Usually when I perform I wear pretty skimpy outfits, but when I'm in Egypt I have to cover myself up because the people are pretty conservative. Last year there was a huge outdoor concert at the Cairo Citadel with Said El Artist so I carefully chose some long white pants and a long sleeved button down shirt with my arms, legs and belly completely covered. It was not until after the show that several people pointed out that my pants were totally see through!

What is the one thing you wish someone had told you before you went into the music business?

I wish someone had said, “Do you realize how much fun you’ll be having ten years from now?”

Do you have any tips for young percussionist who want to become professional musicians? What are the important things one should keep in mind?

Throw away your TV, stop eating meat, do what turns you on, and treat every day like a precious gift.

In every culture on the planet drumming is essential to the well being of humanity.
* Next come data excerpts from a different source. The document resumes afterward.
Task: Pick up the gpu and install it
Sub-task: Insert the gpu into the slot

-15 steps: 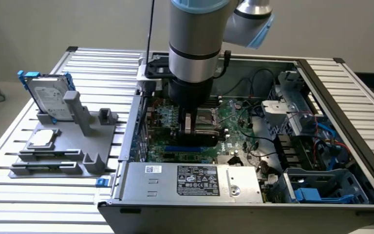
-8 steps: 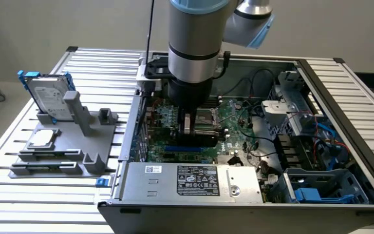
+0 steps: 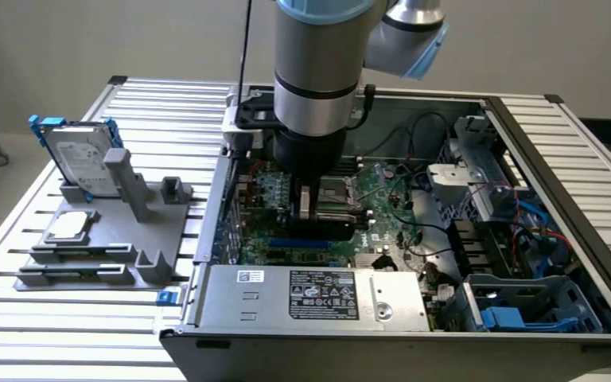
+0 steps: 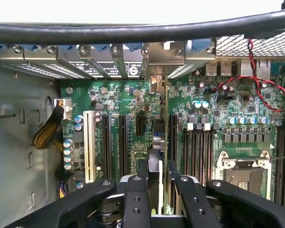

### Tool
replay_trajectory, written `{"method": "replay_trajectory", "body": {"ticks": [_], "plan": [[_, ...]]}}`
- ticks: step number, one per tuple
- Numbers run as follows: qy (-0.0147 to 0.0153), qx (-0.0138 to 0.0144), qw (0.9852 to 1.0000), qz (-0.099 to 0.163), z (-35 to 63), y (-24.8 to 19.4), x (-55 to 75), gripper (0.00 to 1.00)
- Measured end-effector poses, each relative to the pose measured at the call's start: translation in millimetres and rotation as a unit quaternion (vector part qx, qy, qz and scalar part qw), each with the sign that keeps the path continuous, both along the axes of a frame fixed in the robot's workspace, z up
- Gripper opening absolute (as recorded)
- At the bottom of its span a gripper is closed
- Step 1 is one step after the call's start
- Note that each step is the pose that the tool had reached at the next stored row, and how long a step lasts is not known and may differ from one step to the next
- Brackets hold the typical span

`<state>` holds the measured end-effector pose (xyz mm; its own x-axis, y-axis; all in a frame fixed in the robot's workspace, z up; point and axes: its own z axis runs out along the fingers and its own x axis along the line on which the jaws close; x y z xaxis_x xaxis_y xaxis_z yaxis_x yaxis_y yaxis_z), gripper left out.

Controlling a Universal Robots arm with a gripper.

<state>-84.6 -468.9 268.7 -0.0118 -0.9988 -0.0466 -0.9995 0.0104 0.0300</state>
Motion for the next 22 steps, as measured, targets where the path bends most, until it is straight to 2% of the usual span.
{"method": "replay_trajectory", "body": {"ticks": [8, 17, 22], "plan": [[0.0049, -0.0006, 1.0000, 0.000, -1.6, -0.2, 0.0, 0.26], [0.0078, -0.0008, 1.0000, 0.000, -4.7, -0.5, 0.0, 0.26], [0.0080, -0.0007, 1.0000, 0.000, -5.2, -0.6, 0.0, 0.26]]}}
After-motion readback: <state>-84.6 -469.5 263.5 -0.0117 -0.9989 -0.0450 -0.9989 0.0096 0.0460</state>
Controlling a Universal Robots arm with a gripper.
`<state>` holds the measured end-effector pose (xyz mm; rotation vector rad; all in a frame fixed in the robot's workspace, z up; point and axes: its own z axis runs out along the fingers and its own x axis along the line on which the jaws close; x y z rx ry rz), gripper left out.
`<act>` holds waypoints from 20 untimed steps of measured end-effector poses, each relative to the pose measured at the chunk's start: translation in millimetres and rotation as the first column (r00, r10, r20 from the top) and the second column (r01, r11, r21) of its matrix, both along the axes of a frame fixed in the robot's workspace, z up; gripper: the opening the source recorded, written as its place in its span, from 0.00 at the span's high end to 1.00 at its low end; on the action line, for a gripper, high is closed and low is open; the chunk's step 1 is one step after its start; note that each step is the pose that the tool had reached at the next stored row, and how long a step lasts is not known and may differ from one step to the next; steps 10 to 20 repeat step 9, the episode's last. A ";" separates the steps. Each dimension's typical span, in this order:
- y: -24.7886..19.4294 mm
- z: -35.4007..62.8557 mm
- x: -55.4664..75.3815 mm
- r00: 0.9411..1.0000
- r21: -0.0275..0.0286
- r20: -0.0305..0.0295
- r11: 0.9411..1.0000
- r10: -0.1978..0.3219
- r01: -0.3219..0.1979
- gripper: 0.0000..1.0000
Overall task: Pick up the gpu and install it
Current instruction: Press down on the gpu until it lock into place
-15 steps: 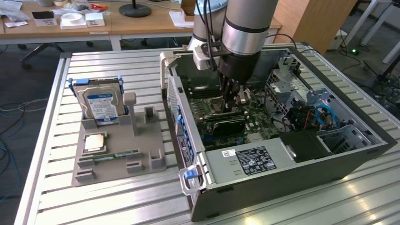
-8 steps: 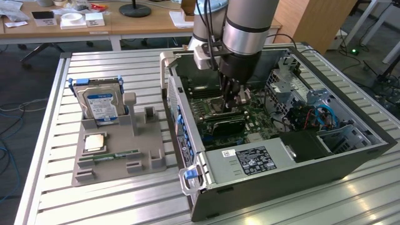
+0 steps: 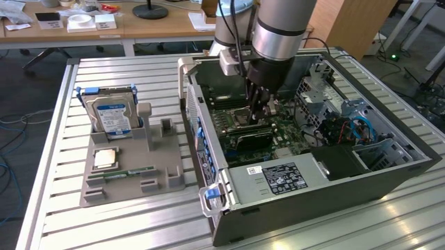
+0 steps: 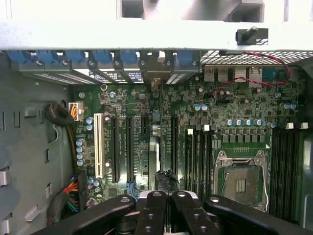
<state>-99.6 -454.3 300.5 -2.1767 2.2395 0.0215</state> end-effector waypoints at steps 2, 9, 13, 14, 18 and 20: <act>0.0 0.0 1.0 1.000 0.000 -0.003 1.000 0.000 0.000 0.89; 0.0 0.0 2.0 1.000 0.000 -0.005 1.000 -0.001 0.001 0.89; 0.0 0.0 2.0 1.000 0.000 -0.005 1.000 -0.001 0.001 0.89; 0.0 0.0 2.0 1.000 0.000 -0.005 1.000 -0.001 0.001 0.89; 0.0 0.0 2.0 1.000 0.000 -0.005 1.000 -0.001 0.001 0.89; 0.0 0.0 2.0 1.000 0.000 -0.005 1.000 -0.001 0.001 0.89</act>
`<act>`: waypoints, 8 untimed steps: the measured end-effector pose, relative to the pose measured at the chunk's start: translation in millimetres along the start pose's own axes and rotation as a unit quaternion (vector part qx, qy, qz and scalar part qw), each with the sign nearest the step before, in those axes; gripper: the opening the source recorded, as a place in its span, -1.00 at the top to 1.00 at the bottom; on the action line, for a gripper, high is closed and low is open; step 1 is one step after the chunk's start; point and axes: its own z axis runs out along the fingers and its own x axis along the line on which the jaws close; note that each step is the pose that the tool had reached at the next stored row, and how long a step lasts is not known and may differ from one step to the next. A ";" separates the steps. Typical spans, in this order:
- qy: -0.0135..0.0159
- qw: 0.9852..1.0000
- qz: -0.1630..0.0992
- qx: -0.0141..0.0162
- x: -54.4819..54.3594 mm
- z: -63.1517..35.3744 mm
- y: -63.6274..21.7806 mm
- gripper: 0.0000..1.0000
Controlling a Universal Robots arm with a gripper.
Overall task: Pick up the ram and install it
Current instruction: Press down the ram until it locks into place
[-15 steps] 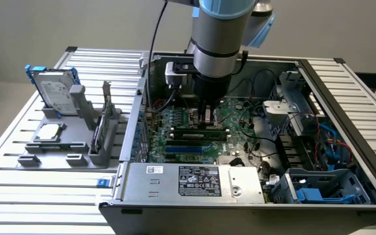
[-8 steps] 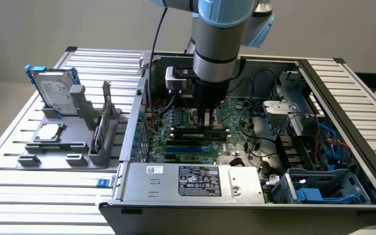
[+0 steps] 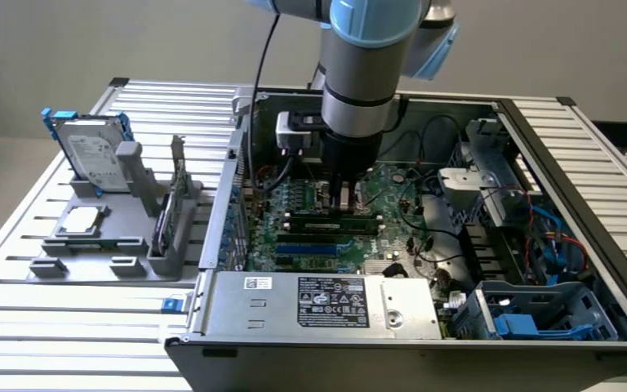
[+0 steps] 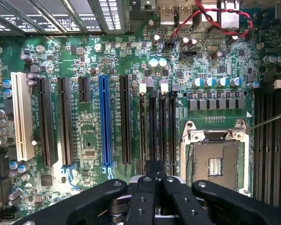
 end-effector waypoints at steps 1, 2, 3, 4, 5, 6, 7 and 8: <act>0.000 1.000 0.000 0.000 0.0 0.7 0.0 0.79; 0.000 1.000 0.000 0.000 0.1 1.2 0.0 0.79; 0.000 1.000 0.000 0.000 0.2 2.0 0.0 0.79; 0.001 1.000 0.000 0.000 0.3 2.8 0.0 0.79; 0.000 1.000 0.000 0.000 0.2 4.2 0.0 0.79; 0.000 1.000 0.000 0.000 0.2 5.1 0.0 0.79; 0.000 1.000 0.000 0.000 0.3 5.9 -0.1 0.79; 0.000 1.000 0.000 0.000 0.3 6.5 -0.1 0.79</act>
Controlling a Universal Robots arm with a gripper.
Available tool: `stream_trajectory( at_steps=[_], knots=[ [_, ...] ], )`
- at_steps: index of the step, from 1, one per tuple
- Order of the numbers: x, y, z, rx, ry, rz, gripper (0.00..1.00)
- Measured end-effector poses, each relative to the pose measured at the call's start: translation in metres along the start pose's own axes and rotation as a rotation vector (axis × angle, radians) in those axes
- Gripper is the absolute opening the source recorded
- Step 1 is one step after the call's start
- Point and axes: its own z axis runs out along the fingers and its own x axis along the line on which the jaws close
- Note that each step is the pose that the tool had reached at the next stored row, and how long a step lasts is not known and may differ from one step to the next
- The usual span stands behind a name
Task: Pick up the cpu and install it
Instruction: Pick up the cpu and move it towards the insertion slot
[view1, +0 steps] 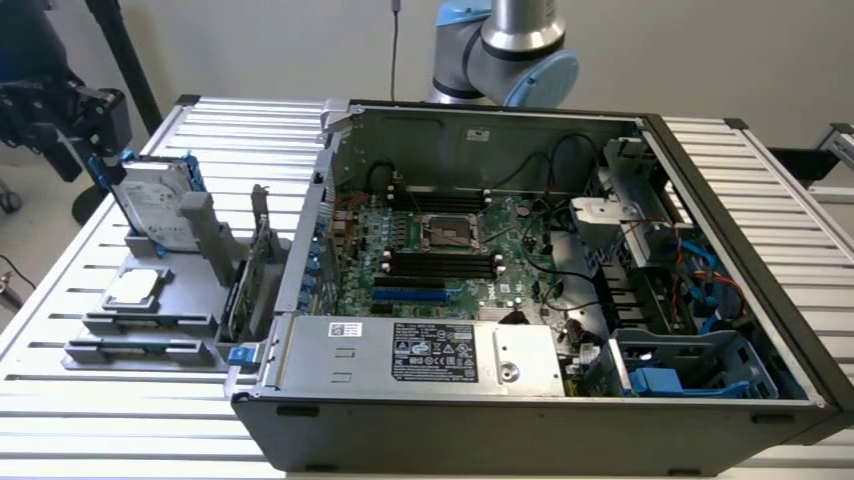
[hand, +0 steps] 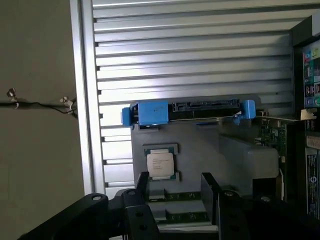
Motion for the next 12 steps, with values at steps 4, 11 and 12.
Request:
stream_trajectory(
  at_steps=[4,11,12],
  knots=[
    [-0.001,-0.0075,0.0070,0.0001,0.0007,-0.001,0.54],
    [-0.001,-0.0196,0.0192,-0.0033,0.0157,-0.029,0.54],
    [-0.001,-0.0202,0.0210,-0.0041,0.0173,-0.038,0.54]
  ],
)
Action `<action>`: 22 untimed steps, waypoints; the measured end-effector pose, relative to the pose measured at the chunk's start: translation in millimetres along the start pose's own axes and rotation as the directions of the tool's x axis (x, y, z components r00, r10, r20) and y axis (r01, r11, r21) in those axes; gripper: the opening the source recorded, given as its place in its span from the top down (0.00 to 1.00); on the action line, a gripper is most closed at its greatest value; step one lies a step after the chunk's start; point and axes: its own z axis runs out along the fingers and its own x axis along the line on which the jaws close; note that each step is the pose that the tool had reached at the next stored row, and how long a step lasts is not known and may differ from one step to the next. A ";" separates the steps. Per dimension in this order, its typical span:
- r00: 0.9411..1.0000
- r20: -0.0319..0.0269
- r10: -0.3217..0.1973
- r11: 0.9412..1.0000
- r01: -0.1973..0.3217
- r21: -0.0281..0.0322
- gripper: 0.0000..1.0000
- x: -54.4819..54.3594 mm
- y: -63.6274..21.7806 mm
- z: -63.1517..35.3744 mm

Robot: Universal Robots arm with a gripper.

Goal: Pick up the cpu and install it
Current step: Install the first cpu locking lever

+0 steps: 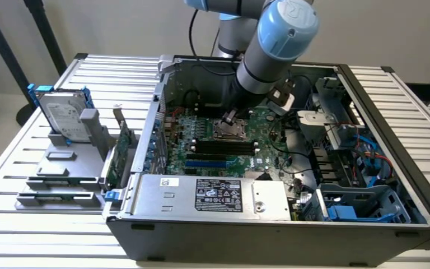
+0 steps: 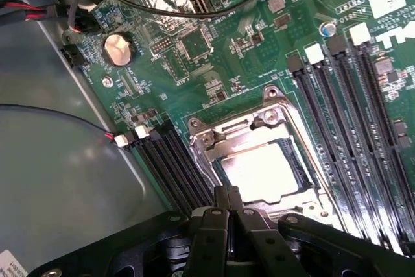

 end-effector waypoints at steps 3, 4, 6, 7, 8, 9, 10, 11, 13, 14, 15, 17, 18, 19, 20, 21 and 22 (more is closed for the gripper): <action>1.000 -0.003 0.001 1.000 -0.001 0.003 0.89 -3.6 -1.7 -6.1; 1.000 -0.004 0.001 1.000 -0.001 0.004 0.89 -5.1 -2.1 -8.1; 1.000 -0.004 0.002 1.000 -0.002 0.006 0.89 -8.1 -2.7 -11.5; 1.000 -0.003 0.003 1.000 -0.003 0.007 0.89 -9.5 -2.9 -13.0; 1.000 -0.003 0.004 1.000 -0.004 0.008 0.89 -10.9 -3.1 -14.4; 1.000 -0.002 0.004 1.000 -0.004 0.009 0.89 -12.3 -3.2 -15.6; 1.000 -0.001 0.005 1.000 -0.005 0.011 0.89 -13.6 -3.3 -16.6; 1.000 -0.001 0.006 1.000 -0.006 0.012 0.89 -15.0 -3.4 -17.4; 1.000 0.001 0.007 1.000 -0.007 0.015 0.89 -17.8 -3.7 -18.6; 1.000 0.001 0.008 1.000 -0.008 0.017 0.89 -19.1 -3.9 -19.1; 1.000 0.002 0.008 1.000 -0.008 0.018 0.89 -20.5 -4.0 -19.7; 1.000 0.003 0.010 1.000 -0.010 0.021 0.89 -23.2 -4.3 -20.8; 1.000 0.004 0.010 1.000 -0.010 0.022 0.89 -24.6 -4.2 -21.7; 1.000 0.004 0.011 1.000 -0.011 0.023 0.89 -25.8 -4.0 -22.7; 1.000 0.005 0.011 1.000 -0.011 0.024 0.89 -27.1 -3.7 -23.8; 1.000 0.005 0.012 1.000 -0.012 0.024 0.89 -28.4 -3.3 -25.2; 1.000 0.006 0.012 1.000 -0.012 0.025 0.89 -29.8 -2.8 -26.8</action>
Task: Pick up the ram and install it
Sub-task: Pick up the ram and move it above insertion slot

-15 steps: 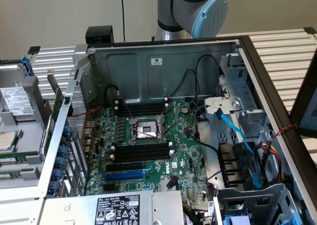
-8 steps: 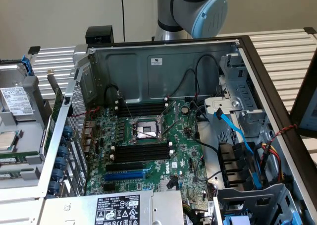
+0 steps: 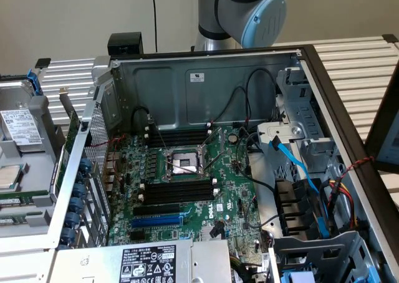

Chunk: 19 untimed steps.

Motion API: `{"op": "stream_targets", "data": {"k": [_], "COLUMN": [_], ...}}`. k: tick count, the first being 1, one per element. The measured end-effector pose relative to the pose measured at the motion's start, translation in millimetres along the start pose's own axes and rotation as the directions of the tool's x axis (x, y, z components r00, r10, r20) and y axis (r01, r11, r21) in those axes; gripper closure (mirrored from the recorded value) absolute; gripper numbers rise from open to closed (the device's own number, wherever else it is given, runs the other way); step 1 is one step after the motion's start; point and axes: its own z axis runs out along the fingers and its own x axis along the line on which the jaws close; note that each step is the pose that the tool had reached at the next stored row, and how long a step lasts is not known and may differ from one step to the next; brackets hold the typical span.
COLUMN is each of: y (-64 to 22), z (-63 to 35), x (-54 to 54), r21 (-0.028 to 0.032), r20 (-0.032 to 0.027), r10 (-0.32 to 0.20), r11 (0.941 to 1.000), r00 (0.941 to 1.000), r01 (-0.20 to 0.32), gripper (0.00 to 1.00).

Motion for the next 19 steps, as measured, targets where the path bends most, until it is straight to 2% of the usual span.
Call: {"op": "stream_targets", "data": {"k": [5, 10, 15, 19], "y": [-0.1, -0.1, -0.2, -0.2], "z": [1.2, 1.9, 2.7, 2.9], "x": [0.0, 0.0, 0.0, 0.0], "r21": [-0.0017, -0.0028, -0.001, -0.0004], "r20": [-0.0055, -0.0085, -0.0057, -0.0054], "r10": [-0.091, -0.18, -0.269, -0.339], "r11": [0.9959, 0.9837, 0.9632, 0.9409], "r00": [0.9959, 0.9837, 0.9631, 0.9409], "r01": [0.091, 0.18, 0.269, 0.339], "gripper": [0.9, 0.9, 0.9, 0.9]}}
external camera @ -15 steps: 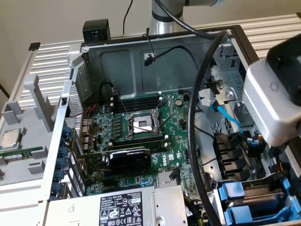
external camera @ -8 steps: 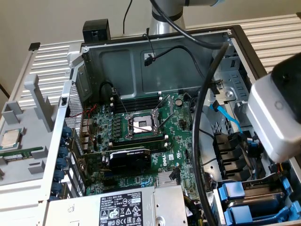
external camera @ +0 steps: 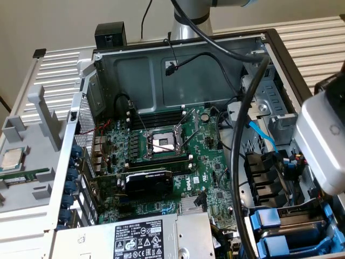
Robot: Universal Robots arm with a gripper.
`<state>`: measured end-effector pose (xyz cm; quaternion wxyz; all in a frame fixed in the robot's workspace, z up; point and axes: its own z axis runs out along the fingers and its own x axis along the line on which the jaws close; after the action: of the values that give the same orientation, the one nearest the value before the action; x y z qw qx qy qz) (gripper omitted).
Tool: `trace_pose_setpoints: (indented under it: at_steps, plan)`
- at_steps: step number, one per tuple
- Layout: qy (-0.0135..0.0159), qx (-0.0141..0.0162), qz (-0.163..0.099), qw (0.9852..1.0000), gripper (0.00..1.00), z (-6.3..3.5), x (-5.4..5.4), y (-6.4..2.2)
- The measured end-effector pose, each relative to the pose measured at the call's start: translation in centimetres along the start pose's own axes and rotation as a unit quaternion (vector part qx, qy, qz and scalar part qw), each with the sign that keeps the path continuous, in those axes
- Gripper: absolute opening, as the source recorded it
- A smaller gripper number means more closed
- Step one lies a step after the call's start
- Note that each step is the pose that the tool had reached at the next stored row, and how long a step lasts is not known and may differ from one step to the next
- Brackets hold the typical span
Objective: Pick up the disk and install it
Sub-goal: 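Insert the first disk wire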
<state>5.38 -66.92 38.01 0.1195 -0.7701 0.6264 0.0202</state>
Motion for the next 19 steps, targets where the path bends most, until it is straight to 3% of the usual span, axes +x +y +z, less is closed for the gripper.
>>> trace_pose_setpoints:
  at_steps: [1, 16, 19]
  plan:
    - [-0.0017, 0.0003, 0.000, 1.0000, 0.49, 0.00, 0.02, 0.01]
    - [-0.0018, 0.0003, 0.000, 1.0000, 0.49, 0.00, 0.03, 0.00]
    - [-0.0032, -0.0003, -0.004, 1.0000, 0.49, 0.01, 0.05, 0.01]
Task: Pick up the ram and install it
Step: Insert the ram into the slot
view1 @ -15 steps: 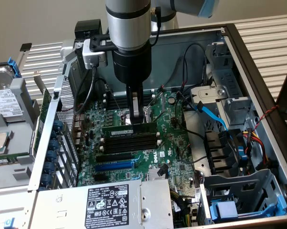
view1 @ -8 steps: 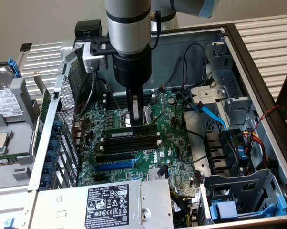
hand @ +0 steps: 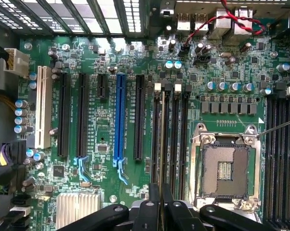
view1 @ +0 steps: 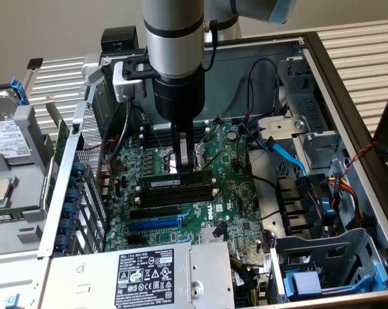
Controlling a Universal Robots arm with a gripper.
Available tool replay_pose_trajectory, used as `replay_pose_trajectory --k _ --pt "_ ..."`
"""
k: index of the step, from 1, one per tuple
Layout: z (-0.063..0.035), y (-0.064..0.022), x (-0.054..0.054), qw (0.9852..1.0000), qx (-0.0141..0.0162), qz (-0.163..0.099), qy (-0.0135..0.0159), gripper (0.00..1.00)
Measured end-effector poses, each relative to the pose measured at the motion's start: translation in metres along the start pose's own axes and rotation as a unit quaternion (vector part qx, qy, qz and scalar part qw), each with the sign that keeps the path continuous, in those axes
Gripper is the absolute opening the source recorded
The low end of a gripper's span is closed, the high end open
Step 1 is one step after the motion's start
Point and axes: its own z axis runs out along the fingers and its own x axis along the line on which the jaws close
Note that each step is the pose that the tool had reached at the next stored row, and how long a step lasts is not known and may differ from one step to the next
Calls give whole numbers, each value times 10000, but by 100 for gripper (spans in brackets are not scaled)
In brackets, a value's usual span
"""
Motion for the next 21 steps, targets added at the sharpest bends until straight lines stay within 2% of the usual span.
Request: replay_pose_trajectory --k 5,12,21 --pt "8 0 23 10000 -2 -1 -21 13" --pt "20 0 56 10000 -3 0 -69 13" --pt "43 26 57 10000 12 -1 -71 13"
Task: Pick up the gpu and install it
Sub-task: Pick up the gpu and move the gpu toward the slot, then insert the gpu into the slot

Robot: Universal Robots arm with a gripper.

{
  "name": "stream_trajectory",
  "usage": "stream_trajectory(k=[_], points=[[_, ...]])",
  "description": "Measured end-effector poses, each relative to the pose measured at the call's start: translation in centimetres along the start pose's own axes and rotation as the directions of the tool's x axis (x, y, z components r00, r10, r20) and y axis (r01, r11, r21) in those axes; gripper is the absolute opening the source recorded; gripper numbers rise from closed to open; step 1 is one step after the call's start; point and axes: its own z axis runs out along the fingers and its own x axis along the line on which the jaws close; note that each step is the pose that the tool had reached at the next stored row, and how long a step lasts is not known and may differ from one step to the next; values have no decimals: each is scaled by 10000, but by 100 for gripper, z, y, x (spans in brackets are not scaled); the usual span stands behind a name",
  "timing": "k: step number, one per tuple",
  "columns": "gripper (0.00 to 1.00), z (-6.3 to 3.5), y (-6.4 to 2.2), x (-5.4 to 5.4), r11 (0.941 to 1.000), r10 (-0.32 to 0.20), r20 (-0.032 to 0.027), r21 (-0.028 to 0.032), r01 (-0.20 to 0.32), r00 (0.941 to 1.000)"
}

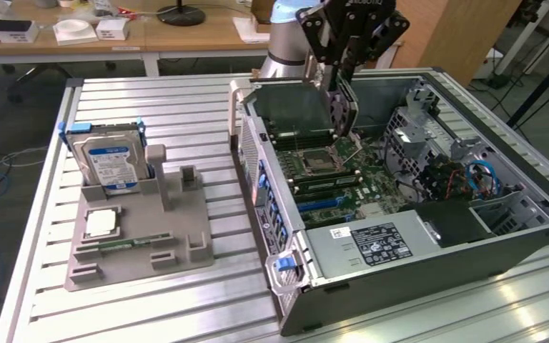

Drummers have the noble job of lifting the spirit, like doctors of the soul. Anyone privilaged enough to have this as their life calling should appreciate the importance of their work. And please explain this to all of your mother's friends who say, "so when are you going to get a real job?"

While most sound engineers have a lot of experience with drumsets, often with hand drums it's a different situation. Do you have some tips regarding live sound/mics/monitoring?

Travel with your own soundman. Thats the only way you'll have good sound every show.

Raquy, thanks a bunch for the interview, and all the amazing soy chocolate coko cakes you baked for us in NYC ;). Hope we have a chance to hang and play again soon.